Frank was working as a shingle weaver when Millie gave birth to their first child, Melvin (1903–1950), in Everett. The Shaffer family then moved to Vancouver, British Columbia, where Adeline (1903?–1985) was born, and then southwest to Moclips in what's now Grays Harbor County, where Frank was a merchant and postmaster. He and Millie also owned a cannery.
In 1908, Millie gave birth to their youngest child, Maxine. And in November of that year, Frank was arrested for statutory rape.

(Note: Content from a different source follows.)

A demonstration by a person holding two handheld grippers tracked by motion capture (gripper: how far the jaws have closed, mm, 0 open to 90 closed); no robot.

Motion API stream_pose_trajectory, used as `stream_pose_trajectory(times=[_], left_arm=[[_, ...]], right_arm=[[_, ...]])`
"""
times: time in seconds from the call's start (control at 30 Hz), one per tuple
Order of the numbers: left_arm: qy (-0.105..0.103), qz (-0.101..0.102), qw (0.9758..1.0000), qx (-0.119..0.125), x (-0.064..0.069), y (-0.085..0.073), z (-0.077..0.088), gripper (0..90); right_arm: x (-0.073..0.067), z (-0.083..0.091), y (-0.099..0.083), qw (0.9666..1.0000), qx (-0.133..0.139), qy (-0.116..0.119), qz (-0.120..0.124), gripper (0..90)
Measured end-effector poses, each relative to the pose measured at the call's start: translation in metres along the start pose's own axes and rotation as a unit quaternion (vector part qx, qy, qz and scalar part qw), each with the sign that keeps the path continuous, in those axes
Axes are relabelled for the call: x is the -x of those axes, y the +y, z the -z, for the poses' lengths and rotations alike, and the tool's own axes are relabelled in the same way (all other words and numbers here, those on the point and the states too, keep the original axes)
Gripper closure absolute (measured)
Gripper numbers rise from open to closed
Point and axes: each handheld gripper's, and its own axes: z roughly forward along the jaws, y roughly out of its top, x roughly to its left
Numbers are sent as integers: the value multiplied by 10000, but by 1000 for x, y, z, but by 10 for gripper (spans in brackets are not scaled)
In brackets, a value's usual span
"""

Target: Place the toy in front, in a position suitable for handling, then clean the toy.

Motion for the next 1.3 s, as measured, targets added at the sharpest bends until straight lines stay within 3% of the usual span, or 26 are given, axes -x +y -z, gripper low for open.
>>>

Frank's arrest shocked Moclips. Oma Gates, 17, said Frank seduced her and she got pregnant. Frank denied it, claiming he was the victim of a blackmail plot: her father owed him money and demanded he forgive the debt plus pay an additional $50 or else. Birth records show that a baby boy was born on February 27, 1909, in Tacoma, and list Oma Gates and Frank Shaffer as his parents.
The rape case never went to trial. According to the Aberdeen Herald there was "a change in officers of the county and for some reason the case was never taken into the court" ("Sued For $10,000 ...").
In 1910, Frank filed Patent US1011378A, granted on December 12, 1911, for a machine for cleaning clams and fish. Also in 1910, the Shaffer family moved to Everett. In 1912, Frank and Millie sold the Moclips cannery to Pacific Fisheries Packing Company.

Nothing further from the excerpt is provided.